About this exercise: Reproduce the data exactly and drop any pictures it holds.

===== Input data

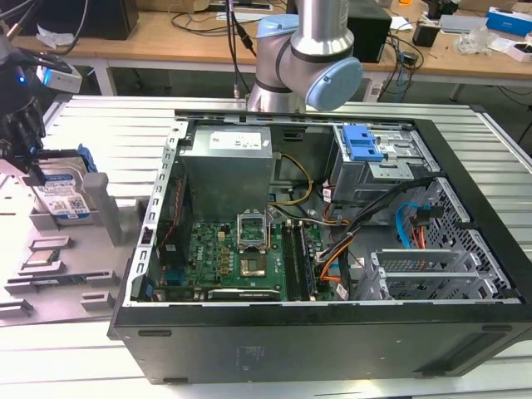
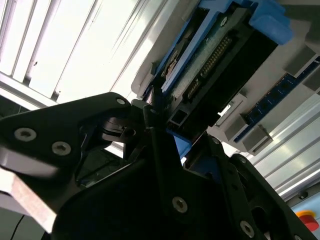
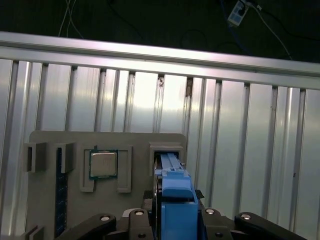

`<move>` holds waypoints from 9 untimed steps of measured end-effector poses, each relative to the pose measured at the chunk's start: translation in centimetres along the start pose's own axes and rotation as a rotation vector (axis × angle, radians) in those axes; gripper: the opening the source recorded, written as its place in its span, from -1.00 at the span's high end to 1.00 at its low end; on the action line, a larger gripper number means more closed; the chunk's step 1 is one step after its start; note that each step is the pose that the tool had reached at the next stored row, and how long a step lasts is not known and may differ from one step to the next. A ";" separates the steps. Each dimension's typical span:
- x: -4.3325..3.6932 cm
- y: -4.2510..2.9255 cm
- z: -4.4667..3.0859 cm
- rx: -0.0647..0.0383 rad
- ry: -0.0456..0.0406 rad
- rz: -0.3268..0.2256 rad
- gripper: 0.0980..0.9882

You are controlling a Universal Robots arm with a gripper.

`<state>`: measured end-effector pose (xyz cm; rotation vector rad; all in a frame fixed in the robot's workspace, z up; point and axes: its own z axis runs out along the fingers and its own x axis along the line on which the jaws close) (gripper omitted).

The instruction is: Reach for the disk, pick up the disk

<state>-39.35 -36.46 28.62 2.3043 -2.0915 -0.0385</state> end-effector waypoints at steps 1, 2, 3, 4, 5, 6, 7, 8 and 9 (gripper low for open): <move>0.00 0.00 0.01 0.000 0.0000 0.000 0.38; 0.00 0.00 0.03 0.000 0.0000 0.000 0.38; 0.00 0.00 0.05 0.000 0.0000 0.000 0.38; 0.00 0.00 0.06 0.000 -0.0001 0.000 0.39; 0.00 0.00 0.07 0.000 -0.0001 0.000 0.39; 0.00 0.00 0.08 0.000 0.0000 0.000 0.39; 0.00 0.00 0.09 0.000 0.0000 0.000 0.39; 0.00 0.00 0.11 0.000 0.0000 0.000 0.39; 0.00 -0.01 0.12 0.000 0.0000 0.000 0.39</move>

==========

Final answer:
`<move>` holds waypoints from 9 untimed steps of measured end-effector poses, each relative to the pose measured at the chunk's start: translation in centimetres along the start pose's own axes and rotation as a rotation vector (axis × angle, radians) in those axes; gripper: the opening the source recorded, written as its place in its span, from -1.00 at the span's high end to 1.00 at its low end; on the action line, a larger gripper number means more closed; the chunk's step 1 is one step after its start; note that each step is the pose that the tool had reached at the next stored row, and how long a step lasts is not known and may differ from one step to the next. A ";" separates the steps. Each dimension's typical span:
- x: -4.3325..3.6932 cm
- y: -4.2510..2.9255 cm
- z: -4.4667..3.0859 cm
- rx: -0.0647..0.0383 rad
- ry: -0.0456..0.0406 rad
- rz: -0.3268..0.2256 rad
- gripper: 0.0980..0.9882

You are controlling a Universal Robots arm with a gripper.

`<state>`: measured end-effector pose (xyz cm; rotation vector rad; all in a frame fixed in the robot's workspace, z up; point and axes: its own z axis runs out along the fingers and its own x axis along the line on which the jaws close) (gripper omitted).

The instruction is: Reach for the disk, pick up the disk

<state>-39.35 -36.46 28.62 2.3043 -2.0915 -0.0385</state> end-effector waypoints at steps 1, 2, 3, 4, 5, 6, 7, 8 and 9 (gripper low for open): <move>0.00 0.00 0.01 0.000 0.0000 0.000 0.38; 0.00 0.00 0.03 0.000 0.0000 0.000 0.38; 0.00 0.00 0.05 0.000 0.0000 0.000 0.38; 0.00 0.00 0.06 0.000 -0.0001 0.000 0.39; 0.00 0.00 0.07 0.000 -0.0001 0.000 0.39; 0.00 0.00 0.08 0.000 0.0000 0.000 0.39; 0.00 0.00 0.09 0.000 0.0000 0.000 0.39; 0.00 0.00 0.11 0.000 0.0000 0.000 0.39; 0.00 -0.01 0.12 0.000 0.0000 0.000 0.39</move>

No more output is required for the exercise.